Action of the symmetry group on polygons

Question

I want to show that a polygon $P$ is regular, i.e. all the angles are equal, iff $\Sigma(P)$, the symmetry group, acts transitively on Vert$(P)$.

Answer 1

The term equiangular polygon (Wikipedia) is preferred to describe the condition that all (interior) angles of a polygon are equal. To be regular a polygon is conventionally defined to be both equiangular and equilateral (all sides of equal length).

It is easy enough to show that if the symmetry group of a polygon is vertex transitive then all interior angles are equal. Indeed if some symmetry of the polygon maps vertex $V$ to vertex $V'$, then that map establishes the equality of the angles at $V,V'$.

The other direction is not true. An equiangular polygon need not have a vertex transitive symmetry group. Indeed something of the sort was already shown by the earlier Question Are all equiangular odd polygons also equilateral? The example described there of an equiangular pentagon which is not equilateral perturbs a regular pentagon so that instead of having all sides equal, one gets an equiangular pentagon with bilateral symmetry but not a vertex transitive symmetry group.

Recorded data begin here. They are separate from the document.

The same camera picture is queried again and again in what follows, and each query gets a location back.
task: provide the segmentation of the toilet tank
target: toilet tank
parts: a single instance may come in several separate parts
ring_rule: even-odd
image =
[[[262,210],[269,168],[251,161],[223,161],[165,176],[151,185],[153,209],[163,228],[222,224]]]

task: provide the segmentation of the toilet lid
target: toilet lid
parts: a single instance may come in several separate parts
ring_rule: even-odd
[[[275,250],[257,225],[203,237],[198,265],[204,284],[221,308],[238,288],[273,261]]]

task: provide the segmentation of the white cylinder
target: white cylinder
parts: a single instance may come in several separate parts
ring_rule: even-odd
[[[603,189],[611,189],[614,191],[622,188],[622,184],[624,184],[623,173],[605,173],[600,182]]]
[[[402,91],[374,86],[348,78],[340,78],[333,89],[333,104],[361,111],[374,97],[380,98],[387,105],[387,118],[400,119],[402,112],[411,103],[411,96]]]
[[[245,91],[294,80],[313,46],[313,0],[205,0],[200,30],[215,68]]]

Indeed one might as easily have an equiangular pentagon with all five edge lengths different, so that the symmetry group is trivial and thus vertex transitivity is lacking. Wikimedia contributor J Hokkanen posted an image of such a pentagon (licensed CC A-S-A 3.0):

It is possible to introduce additional assumptions in order to draw the conclusion of vertex transitive symmetry (or even regularity) from equiangularity. The Wikipedia article linked above might suggest some ideas of this kind, and if you are interested I can elaborate.